Exercise — Locate the line with "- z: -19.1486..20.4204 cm" in the material. Copy that line and each one after it, through the last, exactly and with nothing else.
+++ Data +++
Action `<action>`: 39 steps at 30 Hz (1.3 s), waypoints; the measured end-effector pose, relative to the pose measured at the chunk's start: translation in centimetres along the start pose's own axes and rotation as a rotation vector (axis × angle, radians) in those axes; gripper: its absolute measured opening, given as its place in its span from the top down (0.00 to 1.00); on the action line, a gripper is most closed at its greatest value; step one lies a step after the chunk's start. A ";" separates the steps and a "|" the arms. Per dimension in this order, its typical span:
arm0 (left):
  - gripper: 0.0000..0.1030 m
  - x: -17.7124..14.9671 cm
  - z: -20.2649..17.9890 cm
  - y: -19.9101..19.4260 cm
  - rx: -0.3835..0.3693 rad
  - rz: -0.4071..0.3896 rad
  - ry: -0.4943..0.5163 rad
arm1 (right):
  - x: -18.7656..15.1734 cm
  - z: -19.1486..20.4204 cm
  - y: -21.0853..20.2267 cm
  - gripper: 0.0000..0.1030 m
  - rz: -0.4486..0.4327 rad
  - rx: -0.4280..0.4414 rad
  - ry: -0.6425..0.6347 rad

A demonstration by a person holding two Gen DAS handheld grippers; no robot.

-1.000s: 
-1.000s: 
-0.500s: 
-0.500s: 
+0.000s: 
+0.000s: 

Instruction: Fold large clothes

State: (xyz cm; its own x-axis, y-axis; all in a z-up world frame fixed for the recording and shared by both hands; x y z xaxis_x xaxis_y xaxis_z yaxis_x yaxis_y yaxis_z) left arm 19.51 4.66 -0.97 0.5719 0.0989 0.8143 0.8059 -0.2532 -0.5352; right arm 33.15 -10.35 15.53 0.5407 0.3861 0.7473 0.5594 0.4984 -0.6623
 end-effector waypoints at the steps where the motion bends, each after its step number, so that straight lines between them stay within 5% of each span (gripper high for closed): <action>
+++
Exercise response —
  - z: -19.1486..20.4204 cm
  - y: -21.0853..20.2267 cm
  - gripper: 0.0000..0.1030 m
  - rz: -0.4486..0.4327 rad
  - rx: -0.4280..0.4414 rad
  - ry: -0.6425..0.6347 rad

A demonstration by a person holding two Gen DAS handheld grippers; no robot.

-1.000s: 
-1.000s: 
-0.500s: 
-0.500s: 
+0.000s: 
+0.000s: 

Instruction: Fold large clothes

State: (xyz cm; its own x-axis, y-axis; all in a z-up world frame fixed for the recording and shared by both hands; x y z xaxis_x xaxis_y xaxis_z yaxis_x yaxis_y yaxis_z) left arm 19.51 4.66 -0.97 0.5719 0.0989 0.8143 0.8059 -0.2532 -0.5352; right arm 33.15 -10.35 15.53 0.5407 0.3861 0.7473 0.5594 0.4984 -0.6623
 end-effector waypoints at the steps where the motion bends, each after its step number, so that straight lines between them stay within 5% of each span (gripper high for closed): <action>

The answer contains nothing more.